__Aim of the task__
Look through the data below and extract, unchanged, the lines from the one that contains "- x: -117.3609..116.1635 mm" to the one that contains "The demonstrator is", both included.

── Given information

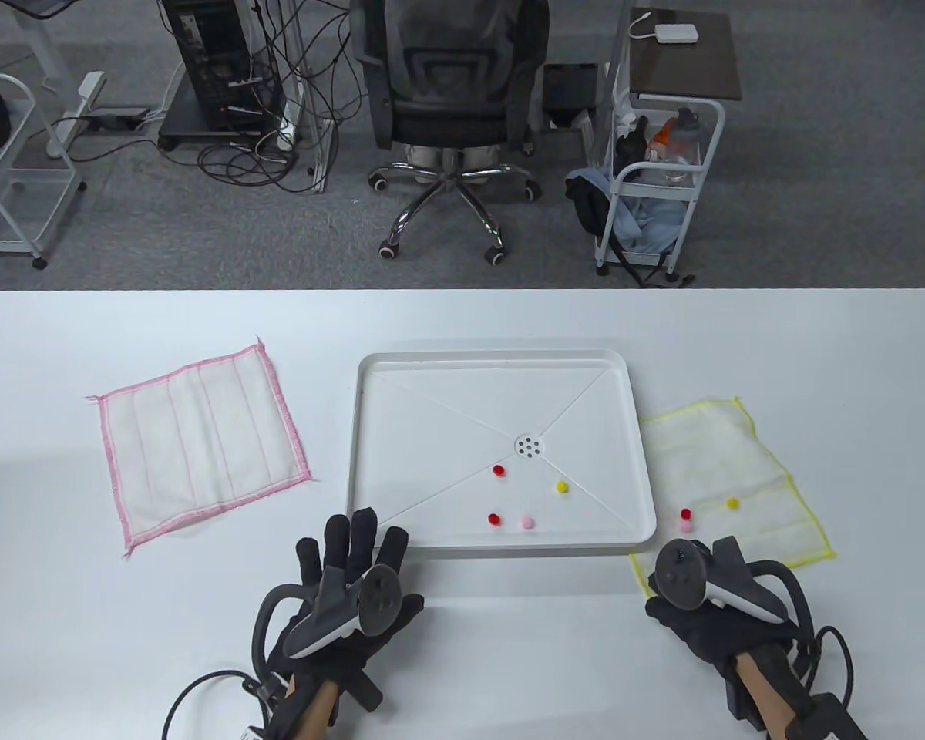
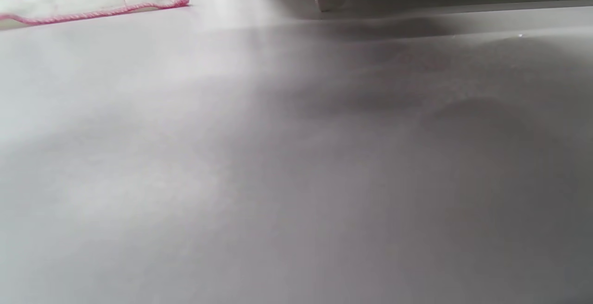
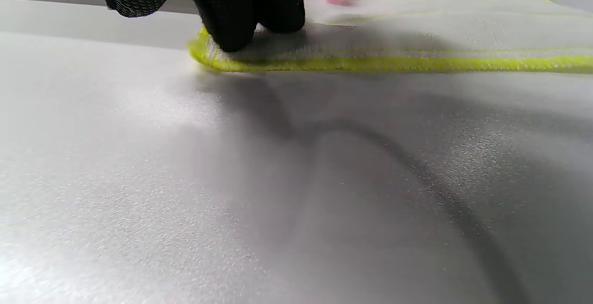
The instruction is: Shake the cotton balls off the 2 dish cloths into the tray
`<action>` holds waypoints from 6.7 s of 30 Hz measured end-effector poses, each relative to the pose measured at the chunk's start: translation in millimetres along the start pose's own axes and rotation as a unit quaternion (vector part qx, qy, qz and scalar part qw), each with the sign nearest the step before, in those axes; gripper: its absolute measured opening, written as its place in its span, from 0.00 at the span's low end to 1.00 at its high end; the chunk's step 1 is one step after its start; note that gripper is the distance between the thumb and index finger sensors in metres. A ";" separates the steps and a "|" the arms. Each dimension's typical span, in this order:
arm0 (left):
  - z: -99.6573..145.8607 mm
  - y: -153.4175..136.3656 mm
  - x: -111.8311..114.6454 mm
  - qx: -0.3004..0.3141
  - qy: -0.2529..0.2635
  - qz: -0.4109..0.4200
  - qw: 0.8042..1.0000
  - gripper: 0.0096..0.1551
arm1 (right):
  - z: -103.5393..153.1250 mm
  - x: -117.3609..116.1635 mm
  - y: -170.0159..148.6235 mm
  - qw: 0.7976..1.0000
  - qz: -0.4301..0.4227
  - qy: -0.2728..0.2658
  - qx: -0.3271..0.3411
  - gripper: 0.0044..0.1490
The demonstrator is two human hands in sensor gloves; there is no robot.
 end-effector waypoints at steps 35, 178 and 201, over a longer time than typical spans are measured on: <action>-0.6 -2.6 2.0 0.000 0.005 0.006 1.000 0.48 | 0.8 -7.6 87.2 0.984 0.046 0.067 0.160 0.37; 8.2 26.7 16.5 0.015 -0.119 0.212 0.970 0.36 | -26.7 0.5 163.0 0.995 -0.053 -0.011 0.079 0.42; 8.2 -5.5 21.5 0.075 -0.175 0.410 0.892 0.27 | -18.6 7.4 158.8 0.948 -0.283 0.038 0.138 0.31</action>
Point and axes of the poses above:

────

__Response box__
  - x: -117.3609..116.1635 mm
  - y: -170.0159..148.6235 mm
  - qw: 0.7976..1.0000
  - qz: -0.4301..0.4227
  - qy: -0.2728..0.2658
  - qx: -0.3271..0.3411
  - gripper: 0.0044..0.1490
The demonstrator is two human hands in sensor gloves; there is no robot.

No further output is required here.